The answer should consist solely of the lines from the first one below through the line containing "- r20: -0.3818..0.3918", copied exactly.

COLLECTED MATERIAL:
▶

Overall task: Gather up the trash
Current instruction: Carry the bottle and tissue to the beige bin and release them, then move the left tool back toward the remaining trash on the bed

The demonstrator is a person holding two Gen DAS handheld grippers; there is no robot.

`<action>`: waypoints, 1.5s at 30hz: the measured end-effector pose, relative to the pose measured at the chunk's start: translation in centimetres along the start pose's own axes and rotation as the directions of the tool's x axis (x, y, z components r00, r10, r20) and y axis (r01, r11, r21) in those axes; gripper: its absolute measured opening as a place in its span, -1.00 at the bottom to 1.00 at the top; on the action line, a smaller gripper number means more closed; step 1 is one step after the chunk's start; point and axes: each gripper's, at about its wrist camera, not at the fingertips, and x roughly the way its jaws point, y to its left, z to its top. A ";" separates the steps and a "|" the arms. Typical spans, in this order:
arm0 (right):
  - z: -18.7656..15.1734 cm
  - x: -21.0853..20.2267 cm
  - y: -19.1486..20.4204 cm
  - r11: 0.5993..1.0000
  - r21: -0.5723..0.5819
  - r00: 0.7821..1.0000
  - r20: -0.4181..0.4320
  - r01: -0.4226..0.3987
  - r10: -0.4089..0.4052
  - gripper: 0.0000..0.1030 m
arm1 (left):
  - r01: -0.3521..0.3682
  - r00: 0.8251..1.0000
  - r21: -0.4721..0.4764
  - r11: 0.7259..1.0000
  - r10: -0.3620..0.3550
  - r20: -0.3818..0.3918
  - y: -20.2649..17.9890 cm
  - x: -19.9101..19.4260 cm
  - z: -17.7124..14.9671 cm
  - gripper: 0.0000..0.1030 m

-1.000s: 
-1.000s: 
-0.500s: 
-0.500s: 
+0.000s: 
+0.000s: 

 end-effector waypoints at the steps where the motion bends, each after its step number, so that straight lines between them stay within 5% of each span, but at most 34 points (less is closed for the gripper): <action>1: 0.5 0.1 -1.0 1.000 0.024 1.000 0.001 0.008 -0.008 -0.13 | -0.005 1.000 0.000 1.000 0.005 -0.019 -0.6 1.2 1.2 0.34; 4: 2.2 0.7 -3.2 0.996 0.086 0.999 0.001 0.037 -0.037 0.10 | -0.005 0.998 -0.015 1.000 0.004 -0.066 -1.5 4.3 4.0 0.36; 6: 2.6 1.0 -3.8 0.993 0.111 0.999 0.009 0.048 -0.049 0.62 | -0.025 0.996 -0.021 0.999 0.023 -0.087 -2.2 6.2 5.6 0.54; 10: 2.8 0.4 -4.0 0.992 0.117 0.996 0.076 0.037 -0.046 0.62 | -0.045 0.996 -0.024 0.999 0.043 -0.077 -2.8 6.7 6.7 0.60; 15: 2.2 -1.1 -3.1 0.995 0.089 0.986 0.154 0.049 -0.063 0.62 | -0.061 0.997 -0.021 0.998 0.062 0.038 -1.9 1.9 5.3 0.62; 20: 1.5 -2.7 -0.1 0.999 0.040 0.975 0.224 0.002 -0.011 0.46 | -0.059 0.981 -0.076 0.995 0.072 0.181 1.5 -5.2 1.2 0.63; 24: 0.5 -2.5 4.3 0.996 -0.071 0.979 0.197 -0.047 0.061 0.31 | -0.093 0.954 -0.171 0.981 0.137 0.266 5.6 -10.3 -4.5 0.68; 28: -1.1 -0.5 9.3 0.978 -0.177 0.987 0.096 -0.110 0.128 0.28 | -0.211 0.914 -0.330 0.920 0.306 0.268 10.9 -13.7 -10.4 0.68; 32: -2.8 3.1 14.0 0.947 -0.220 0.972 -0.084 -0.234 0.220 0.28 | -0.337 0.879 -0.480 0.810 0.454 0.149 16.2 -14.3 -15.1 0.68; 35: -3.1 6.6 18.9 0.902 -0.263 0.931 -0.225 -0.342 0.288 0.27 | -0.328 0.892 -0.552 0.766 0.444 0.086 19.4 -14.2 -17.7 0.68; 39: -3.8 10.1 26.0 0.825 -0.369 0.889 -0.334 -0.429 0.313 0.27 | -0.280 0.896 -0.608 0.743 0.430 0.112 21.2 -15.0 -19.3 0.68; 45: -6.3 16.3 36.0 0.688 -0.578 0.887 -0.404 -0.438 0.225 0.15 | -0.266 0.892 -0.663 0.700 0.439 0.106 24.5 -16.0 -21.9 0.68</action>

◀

REPLY:
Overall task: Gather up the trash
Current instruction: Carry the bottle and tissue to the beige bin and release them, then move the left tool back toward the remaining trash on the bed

The demonstrator is a person holding two Gen DAS handheld grippers; there is no robot.

`<action>`: waypoints, 1.5s at 30hz: the measured end-effector pose, relative to the pose measured at the chunk's start: translation in centimetres along the start pose's own axes and rotation as the directions of the tool's x axis (x, y, z components r00, r10, r20) and y axis (r01, r11, r21) in those axes; gripper: its absolute measured opening as a place in its span, -1.00 at the bottom to 1.00 at the top; on the action line, a smaller gripper number means more closed; step 1 is one step after the chunk's start; point and axes: each gripper's, at about its wrist camera, not at the fingertips, and x roughly the way its jaws point, y to its left, z to its top. A ";" separates the steps and a "|" the arms. Typical spans, in this order:
arm0 (right):
  - z: -18.7656..15.1734 cm
  - x: -21.0853..20.2267 cm
  - y: -19.1486..20.4204 cm
  - r11: 0.5993..1.0000
  - r21: -0.5723..0.5819
  - r00: 0.7821..1.0000
  - r20: -0.4181..0.4320
  - r01: -0.4226..0.3987
  - r10: -0.4089..0.4052
  - gripper: 0.0000..0.1030 m
arm1 (left):
  - r01: -0.3521..0.3682
  - r00: 0.8251..1.0000
  - r21: -0.4721..0.4764
  - r11: 0.7259..1.0000
  - r10: -0.3620..0.3550
  - r20: -0.3818..0.3918

The exercise requires no additional output.